> INFORMATION PROVIDED
----------

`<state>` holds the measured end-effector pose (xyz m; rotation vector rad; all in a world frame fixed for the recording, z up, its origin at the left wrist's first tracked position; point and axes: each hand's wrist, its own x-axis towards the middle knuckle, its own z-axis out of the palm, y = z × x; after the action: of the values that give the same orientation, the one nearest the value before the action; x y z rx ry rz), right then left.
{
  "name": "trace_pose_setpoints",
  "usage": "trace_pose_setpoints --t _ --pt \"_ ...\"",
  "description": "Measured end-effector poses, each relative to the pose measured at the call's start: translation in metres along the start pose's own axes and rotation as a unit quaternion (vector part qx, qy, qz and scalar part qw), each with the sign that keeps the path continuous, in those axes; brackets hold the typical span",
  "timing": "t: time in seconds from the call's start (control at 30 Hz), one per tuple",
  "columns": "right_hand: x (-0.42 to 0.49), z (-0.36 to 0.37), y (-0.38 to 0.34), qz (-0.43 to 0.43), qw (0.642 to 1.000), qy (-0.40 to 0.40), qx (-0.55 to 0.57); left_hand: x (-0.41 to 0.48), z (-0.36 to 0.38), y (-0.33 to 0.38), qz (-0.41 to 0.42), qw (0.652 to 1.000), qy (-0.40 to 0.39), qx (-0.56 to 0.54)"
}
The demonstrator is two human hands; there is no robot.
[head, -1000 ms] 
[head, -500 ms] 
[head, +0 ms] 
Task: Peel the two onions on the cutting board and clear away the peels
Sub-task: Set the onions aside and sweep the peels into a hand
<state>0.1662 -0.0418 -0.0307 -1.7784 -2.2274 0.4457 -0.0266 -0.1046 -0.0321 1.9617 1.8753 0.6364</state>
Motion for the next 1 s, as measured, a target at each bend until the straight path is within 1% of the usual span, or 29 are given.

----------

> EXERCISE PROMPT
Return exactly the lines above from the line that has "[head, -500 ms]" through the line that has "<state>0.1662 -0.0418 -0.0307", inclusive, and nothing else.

> RESPONSE FOR THIS EXERCISE
[head, -500 ms] 
[head, +0 ms] 
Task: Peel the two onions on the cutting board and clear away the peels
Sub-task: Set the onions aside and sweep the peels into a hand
<state>0.1662 -0.0418 -0.0307 -1.7784 -2.2274 0.4457 -0.0266 -0.1046 -0.0321 1.9617 1.8753 0.6364</state>

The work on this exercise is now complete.